DOCTOR DOLITTLE
USA. 1998. Director - Betty Thomas, Screenplay - Larry Levin & Nat Maudlin, Based on the Novels by Hugh Lofting, Producers - John Davis, David T. Friendly & Joseph Singer, Photography - Russell Boyd, Music - Richard Gibbs, Music - Pilar McCurry, Visual Effects Supervisor - Jon Farhat, Visual Effects - Banned from the Ranch Entertainment (Supervisor - Van Ling), Cinesite, The Computer Film Co, C.O.R.E. Digital Pictures (Supervisors - John Mariella & Bob Munro), Pacific Title/Mirage Digital & Pop Film and Pop Animation, Animatronics - Jim Henson's Creature Workshop (Supervisor - David Barrington Holt), Production Design - William A. Elliott. Production Company - Joseph M. Singer Entertainment/Davis Entertainment Co/20th Century Fox. Eddie Murphy (Dr John Dolittle), Kristen Wilson (Lisa Dolittle), Kyla Pratt (Maya Dolittle), Oliver Platt (Dr Mark Weller), Richard Schiff (Dr Gene Reiss), Ossie Davis (Archer Dolittle), Peter Boyle (Calloway), Jeffrey Tambor (Dr Fish) Voices: Norm MacDonald (Lucky), Albert Brooks (Tiger), Chris Rock (Rodney)
Plot: By accident GP John Dolittle suddenly rediscovers his forgotten childhood ability to talk to animals. He is promptly driven around the bend as animals everywhere come to him seeking help. His family think him crazy while his seemingly eccentric behaviour threatens a corporate takeover of his practice.
I grew up with Hugh Lofting's original Dr Dolittle stories written in the 1920s and still remember their delightfully fabulist charms - not unakin to the absurdist joys of a Pippi Longstocking or a 'Wind in the Willows'. So you may understand my bias against this current adaption of the stories. This is a version that might be politely termed a bastardization. About all the film has in common with the stories is the central concept of a doctor who can talk to animals - with everything else having been tossed out. It does have a brief scene in common with the 1967 film version where Dolittle gets thrown in an asylum but other than that the stories have been fed through the modern American children's film formula. Out has gone the period setting and all of Dr Dolittle's fantastical encounters with exotic animals - the talking hamsters and tigers here, technically superb and all as they are, sadly never compensate for the lack of any Push-Me-Pull-You's or Giant Pink Snails. Instead we have a cute, feelgood film which is merely about a character with an outlandish gift. The film wheels out all the cliches associated with this sort of comedy - the doctor's family thinking him crazy, the one-dimensional tightass villains, trite little speeches about being special, the doctor's eventually proving himself and everybody accepting his gift. The 1967 film version may not have been particularly good but it certainly had more of the spirit of the originals than this does.
The film is directed by Betty Thomas, a former actress best known for the part of Lucy Bates, the beat-cop with a frustrated mothering complex on tv's 'Hill Street Blues'. Thomas began to branch out into directing with the likes of the highly acclaimed tv movie 'My Breast' (1994) and received a Best Directing Emmy nomination for the tv movie 'The Late Shift' (1996) about the network wars between the David Letterman and Jay Leno talkshows. Thomas then broke into feature films and had notable success with 1995's 'The Brady Bunch Movie' followed by 1997's 'Private Parts' about the on-air hijinks of Howard Stern.

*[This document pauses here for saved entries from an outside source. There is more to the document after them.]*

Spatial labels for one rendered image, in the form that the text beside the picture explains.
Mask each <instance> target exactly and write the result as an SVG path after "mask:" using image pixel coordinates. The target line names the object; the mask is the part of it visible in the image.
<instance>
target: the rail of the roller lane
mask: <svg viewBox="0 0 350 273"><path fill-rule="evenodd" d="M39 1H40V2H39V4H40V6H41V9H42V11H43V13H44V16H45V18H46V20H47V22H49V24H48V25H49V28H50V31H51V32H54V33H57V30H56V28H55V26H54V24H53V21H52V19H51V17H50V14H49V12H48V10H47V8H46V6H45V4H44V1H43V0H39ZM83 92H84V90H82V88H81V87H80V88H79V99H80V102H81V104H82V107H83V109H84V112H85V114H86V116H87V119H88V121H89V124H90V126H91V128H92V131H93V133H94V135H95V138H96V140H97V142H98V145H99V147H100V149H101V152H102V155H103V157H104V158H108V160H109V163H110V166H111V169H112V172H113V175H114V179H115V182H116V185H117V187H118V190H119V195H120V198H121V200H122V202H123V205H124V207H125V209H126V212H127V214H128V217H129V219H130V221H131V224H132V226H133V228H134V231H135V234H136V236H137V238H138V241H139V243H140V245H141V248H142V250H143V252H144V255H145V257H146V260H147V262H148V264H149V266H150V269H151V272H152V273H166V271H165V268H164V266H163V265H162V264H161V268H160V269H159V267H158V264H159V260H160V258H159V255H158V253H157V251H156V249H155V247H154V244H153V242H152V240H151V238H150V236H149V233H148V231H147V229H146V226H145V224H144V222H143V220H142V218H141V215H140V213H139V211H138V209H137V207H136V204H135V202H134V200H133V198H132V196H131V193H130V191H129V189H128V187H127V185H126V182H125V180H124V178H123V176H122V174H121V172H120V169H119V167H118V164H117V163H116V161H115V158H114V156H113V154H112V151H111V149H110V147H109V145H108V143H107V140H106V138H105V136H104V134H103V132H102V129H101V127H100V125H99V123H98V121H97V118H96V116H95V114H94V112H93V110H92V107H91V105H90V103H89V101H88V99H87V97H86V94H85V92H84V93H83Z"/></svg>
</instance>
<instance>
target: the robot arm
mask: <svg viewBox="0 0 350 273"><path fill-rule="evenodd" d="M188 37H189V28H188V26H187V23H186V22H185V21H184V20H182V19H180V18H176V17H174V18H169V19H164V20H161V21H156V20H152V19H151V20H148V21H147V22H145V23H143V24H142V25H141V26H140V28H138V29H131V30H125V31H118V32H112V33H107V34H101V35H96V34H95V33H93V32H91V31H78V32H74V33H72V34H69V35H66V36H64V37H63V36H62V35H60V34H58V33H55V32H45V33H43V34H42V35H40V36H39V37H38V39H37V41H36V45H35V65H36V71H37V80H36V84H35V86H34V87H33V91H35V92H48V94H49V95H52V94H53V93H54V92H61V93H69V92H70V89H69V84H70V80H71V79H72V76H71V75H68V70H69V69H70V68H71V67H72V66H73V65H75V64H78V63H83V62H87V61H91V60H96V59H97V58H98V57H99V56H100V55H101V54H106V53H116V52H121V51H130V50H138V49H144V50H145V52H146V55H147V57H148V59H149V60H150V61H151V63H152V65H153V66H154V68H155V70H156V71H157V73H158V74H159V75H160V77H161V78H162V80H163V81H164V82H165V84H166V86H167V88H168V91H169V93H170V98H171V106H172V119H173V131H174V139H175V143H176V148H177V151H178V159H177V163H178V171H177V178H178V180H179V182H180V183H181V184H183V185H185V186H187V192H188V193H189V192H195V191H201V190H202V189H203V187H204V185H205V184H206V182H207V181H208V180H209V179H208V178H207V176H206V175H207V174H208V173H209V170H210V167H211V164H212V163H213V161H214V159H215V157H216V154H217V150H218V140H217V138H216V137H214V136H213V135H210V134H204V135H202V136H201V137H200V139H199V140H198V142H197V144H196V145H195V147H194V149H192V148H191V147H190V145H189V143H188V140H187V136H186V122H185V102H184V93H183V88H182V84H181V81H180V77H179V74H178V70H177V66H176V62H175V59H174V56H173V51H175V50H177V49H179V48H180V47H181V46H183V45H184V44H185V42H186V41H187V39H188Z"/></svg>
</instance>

Unfortunately Thomas is not a very good director. 'The Brady Bunch Movie' consisted only of a single-note joke about sarcastically puncturing the original tv series' naivete, and 'Private Parts' seemed entirely taken up by a scatological admiration for its subject matter Howard Stern's adolescent on-air antics. 'Dr Dolittle' might have been a funnier film if it had a better director - there are several scenes like Dolittle being caught giving mouth-to-mouth to a hamster or acting as an animal therapist that would have been hilarious on paper. But under Thomas's hand the film grovels in an extraordinary excess of toilet humour - a fat lady getting a hamster stuck in the crack of her butt; a rectal probe becoming lost up a dog's ass; CPR being performed on a rat only to find it is a pent-up fart. The talking animals are voiced with the irritating people-saying-silly-things-in-falsetto-voices that shows like 'America's Funniest Home Videos' seem to regard as the height of humour. The film stars funny man Eddie Murphy who over the last couple of years has been trying to rejuvenate a flagging career by reinventing himself in fantasy films but the film fails to give him any opportunity to open up and do the wild and crazy things he does best. In all a sad and lamentable vulgarization of a fine set of children's stories.